[TOS] looking for feedback on ideas for an open source development course

Luis Ibanez luis.ibanez at kitware.com
Sat Mar 9 22:56:24 UTC 2013


Sebastien,

Congratulation on your new course.

You are welcome to take a look at our class at Rensselaer Polytechnic

https://www.opensourcesoftwarepractice.org/

The Moodle site is here
https://www.opensourcesoftwarepractice.org/moodle/course/view.php?id=4

and the Wiki is here
http://public.kitware.com/OpenSourceSoftwarePractice/index.php/Fall2012/Main_Page

The course notes are here
http://public.kitware.com/OpenSourceSoftwarePractice/index.php/Fall2012/Course_notes

You are more than welcome to take anything that you find
useful or interesting. Please feel free to copy and remix.

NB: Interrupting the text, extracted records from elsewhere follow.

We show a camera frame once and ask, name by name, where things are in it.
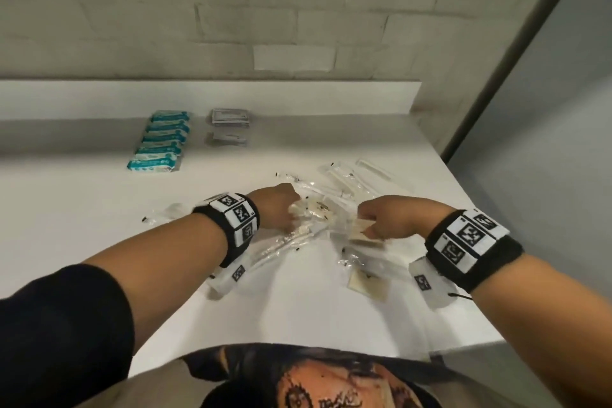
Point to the person's left hand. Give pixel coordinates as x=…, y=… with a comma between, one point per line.
x=275, y=207

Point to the person's right hand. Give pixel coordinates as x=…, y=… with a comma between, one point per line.
x=406, y=216

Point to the pile of mixed clear packets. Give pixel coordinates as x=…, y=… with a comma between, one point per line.
x=344, y=178

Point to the stack of small white sachets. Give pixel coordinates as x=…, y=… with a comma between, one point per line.
x=227, y=138

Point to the stack of large white sachets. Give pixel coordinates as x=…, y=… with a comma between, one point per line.
x=230, y=117

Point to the person's right forearm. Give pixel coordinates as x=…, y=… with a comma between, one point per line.
x=550, y=326

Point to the person's black left sleeve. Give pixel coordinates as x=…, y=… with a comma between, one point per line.
x=62, y=336

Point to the black left wristband with markers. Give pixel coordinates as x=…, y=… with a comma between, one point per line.
x=224, y=226

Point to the black wristband with markers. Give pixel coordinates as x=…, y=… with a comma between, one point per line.
x=497, y=259
x=224, y=226

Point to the black right wristband with markers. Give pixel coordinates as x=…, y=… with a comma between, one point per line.
x=497, y=259

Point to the white table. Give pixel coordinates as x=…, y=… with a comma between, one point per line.
x=71, y=211

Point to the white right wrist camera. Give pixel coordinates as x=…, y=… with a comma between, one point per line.
x=430, y=285

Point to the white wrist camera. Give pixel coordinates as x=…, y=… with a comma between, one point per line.
x=229, y=278
x=430, y=285

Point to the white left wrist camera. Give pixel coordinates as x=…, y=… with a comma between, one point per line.
x=229, y=278

We will be teaching a similar course at SUNY-Albany in the Fall.


    Best,

        Luis



----------------------------------------------
On Sat, Mar 9, 2013 at 5:23 PM, Sebastian Benthall <sbenthall at gmail.com> wrote:
> Hi list,
>
> I'm a PhD student at UC Berkeley's School of Information and have been
> getting encouragement here to teach a course on open source development
> targeted at students in our Masters program.
>
> Our Masters students come from a variety of backgrounds and are required to
> pick up some coding skills during the program (though some come in with more
> engineering background).  It's a professional degree that culminates in a
> technical project.  Often the emphasis of these projects is on design, but
> many of the students have expressed frustration at not having more of an
> opportunity to hack with constructive supervision.
>
> I'm coming from a background of FOSS development, project management, and
> business, but have never taught a course on this before.  I wanted to send
> out my rough ideas for a course proposal and invite any feedback of any kind
> on it.
>
> I'd be really interested to see any currently existing course syllabi or
> material, but am not sure where to look.
>
> --------------------------------------------------------------------------
>
> Summary:
>
> This course is a hands-on exploration of the theory and practice of free and
> open source software (FOSS) development.  Students will collaborate on the
> design, development, and marketing of a new open source software project.
> Practical work will be organized around themes of project management
> infrastructure, community self-governance, and engineering education through
> open source participation.  Supplemental readings will explore business
> models for open source software organizations, the open source "ecosystem",
> and hacker culture.  The (admitted ambitious) goal of the class is to launch
> a broadly usable open source project that can be used as part of iSchool
> Masters projects, faculty-directed research, and beyond.
>
> [There's going to be a lot of prep work on my end figuring out what a
> plausible project for this might be.  I'm thinking something along the lines
> of a lightweight pluggable mailing list solution, but I'm open to other
> ideas...]
>
> Format:
> The class will meet twice a week: Once in a classroom to discuss readings,
> and once in an IRC channel to discuss progress on development.
>
> Grading:
> Grading will be based on X% class participation, Y% on open digital
> participation (blog posts, issues, mailing list participation, commits) and
> Z% on student's assessment of their peers [according to some algorithm I've
> haven't put enough thought into yet].
>
> Readings and Topics:
>
> for everything practical and then some:
> Fogel, K. Producing Open Source Software
> what else?
>
> governance:
> Freeman, J. The "Tyrrany of Structurelessness"
> Ostrom, E. Governing the Commons (?? haven't read yet, looks good.  I'm
> thinking excerpts)
>
> business models:
> Pentaho's Beekeeper stuff:
> http://wiki.pentaho.com/display/BEEKEEPER/The+Beekeeper
> Asay, M. something by him like
> http://news.cnet.com/8301-13505_3-10244853-16.html
> -- stuff about Red Hat?
> -- stuff about Twitter, GitHub?
> -- stuff about Mozilla?
>
> classical (?) texts:
> RMS.  Something.  Or maybe just stuff from here;
> http://www.gnu.org/philosophy/
> ESR. The Cathedral and the Bazaar
>
> culture:
> Coleman, G. something?
> Kelty, C. Two Bits.  (excerpts)
>
> international participation:
> Tahkteyev, Y. Coding places. (excepts)
>
> something on gender in open source?